Specifically, this study identifies factors that determine men and women access to residential land and legal security of tenure; it investigates the gender-biased level of accessibility to secured residential land; and analyzes the consequences of perceived marginalization of women in gaining access to land for housing development. The theories of land market and land use; concepts of governance, social exclusion, sustainable human settlements and housing rights, as well as the gender justice paradigm provide the conceptual basis for this study. A multi-stage sampling technique was adopted for administering the household questionnaire to 2,054 respondents in 16 Local Government Areas that constitute metropolitan Lagos. Secondary sources of data include the records of residential management authorities operating in the study area. Ttest, Chi-square, Pearson Product Moment Correlation and multiple regressions were used in testing the hypotheses. The behavior of the major actors in formal and informal land marketers constrained women’s access to residential land and legal title documents. The zero-order correlation analysis revealed that the correlation between women’s access to residential land and social class, nature of occupation and level of education are as high as 0.80, 0.67 respectively (P < 0.05). Multiple regression results showed that the overall level of explanation of the explanatory variables is significant (R2 = 65.3%, P < 0.05).
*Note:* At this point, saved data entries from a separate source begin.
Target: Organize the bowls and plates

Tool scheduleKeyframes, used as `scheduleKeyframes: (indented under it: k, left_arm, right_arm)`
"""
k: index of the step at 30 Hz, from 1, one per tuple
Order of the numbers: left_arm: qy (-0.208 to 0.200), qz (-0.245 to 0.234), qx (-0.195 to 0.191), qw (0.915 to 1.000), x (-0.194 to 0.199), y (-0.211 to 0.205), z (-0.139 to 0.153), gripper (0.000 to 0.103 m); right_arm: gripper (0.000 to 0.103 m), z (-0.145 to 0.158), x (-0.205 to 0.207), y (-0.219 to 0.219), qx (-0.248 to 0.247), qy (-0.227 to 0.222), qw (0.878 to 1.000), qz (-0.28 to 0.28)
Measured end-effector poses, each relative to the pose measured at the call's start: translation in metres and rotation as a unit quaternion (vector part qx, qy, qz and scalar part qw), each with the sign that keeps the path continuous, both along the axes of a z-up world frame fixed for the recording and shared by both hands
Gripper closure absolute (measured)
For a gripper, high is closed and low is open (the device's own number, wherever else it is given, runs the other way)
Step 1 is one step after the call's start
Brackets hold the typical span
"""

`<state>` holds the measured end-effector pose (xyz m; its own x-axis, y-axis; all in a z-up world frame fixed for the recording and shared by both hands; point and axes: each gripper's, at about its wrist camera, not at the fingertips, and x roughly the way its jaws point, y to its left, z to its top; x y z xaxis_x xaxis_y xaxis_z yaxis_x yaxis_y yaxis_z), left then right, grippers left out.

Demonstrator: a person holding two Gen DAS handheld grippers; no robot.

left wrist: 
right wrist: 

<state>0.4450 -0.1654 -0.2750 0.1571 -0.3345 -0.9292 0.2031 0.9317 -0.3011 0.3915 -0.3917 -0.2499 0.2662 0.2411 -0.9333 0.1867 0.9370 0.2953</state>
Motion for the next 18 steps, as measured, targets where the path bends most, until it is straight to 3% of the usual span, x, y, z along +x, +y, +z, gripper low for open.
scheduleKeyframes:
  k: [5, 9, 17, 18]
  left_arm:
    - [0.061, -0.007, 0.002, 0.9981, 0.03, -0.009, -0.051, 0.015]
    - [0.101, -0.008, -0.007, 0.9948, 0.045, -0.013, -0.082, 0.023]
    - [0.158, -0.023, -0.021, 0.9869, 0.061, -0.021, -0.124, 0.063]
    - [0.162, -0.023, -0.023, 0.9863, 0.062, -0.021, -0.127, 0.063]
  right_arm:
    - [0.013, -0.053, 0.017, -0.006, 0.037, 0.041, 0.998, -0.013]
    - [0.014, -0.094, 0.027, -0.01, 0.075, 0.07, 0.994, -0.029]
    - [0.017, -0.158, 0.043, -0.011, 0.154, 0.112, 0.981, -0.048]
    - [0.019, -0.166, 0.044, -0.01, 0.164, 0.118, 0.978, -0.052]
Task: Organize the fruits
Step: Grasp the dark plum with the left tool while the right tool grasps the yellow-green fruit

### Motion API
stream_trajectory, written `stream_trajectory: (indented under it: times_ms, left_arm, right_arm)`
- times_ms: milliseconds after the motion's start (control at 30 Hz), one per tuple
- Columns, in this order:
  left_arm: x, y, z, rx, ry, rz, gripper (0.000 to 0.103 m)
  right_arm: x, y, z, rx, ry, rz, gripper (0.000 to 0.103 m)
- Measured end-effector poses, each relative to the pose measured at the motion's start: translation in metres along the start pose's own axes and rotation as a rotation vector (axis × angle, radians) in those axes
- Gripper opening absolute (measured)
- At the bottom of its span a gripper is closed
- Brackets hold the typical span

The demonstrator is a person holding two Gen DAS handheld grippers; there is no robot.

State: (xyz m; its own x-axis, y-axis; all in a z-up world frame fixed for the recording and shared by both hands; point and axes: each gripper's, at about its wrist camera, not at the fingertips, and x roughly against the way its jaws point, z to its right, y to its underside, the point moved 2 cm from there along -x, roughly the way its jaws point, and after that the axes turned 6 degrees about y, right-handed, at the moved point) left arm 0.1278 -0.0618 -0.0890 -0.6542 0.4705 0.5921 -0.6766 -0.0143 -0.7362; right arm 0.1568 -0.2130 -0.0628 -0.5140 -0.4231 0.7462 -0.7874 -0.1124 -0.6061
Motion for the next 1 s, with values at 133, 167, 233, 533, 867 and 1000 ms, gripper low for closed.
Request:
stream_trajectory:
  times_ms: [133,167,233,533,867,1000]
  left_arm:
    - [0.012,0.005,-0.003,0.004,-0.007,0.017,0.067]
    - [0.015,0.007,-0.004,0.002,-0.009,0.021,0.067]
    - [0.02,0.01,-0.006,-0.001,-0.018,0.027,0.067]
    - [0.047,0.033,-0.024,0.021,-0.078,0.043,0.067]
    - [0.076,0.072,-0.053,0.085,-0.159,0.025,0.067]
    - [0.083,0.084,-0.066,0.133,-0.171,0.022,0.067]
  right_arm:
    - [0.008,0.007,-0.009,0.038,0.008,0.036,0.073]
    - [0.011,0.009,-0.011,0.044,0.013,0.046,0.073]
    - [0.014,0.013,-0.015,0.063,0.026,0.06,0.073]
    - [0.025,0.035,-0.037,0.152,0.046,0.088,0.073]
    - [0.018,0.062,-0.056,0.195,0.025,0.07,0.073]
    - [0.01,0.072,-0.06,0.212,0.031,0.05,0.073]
The study further reveals that there is a significant difference between male and female access to state serviced residential plots (t = 7.897, P < 0.05). Moreover, there is a significant difference between the need for and the granting of access to state land with Certificate of Occupancy (C of O) (t = 13.131, P < 0.05). As a result of inadequate supply of formal land, poor households are left to build whatever type of dwellings they want or can afford without any imposed obligation to conform to planning regulations. The implication of this study is that residential land managers and administrators are responsible for constraining low-income groups’ (including female-headed households) access to formal residential land not just border housing market system as revealed in the literature. Improved access to residential land and legal security of tenure for the low-income groups is germane to discouraging the growth of informal and legal houses in disadvantaged communities such as slums and squatter settlements in Lagos.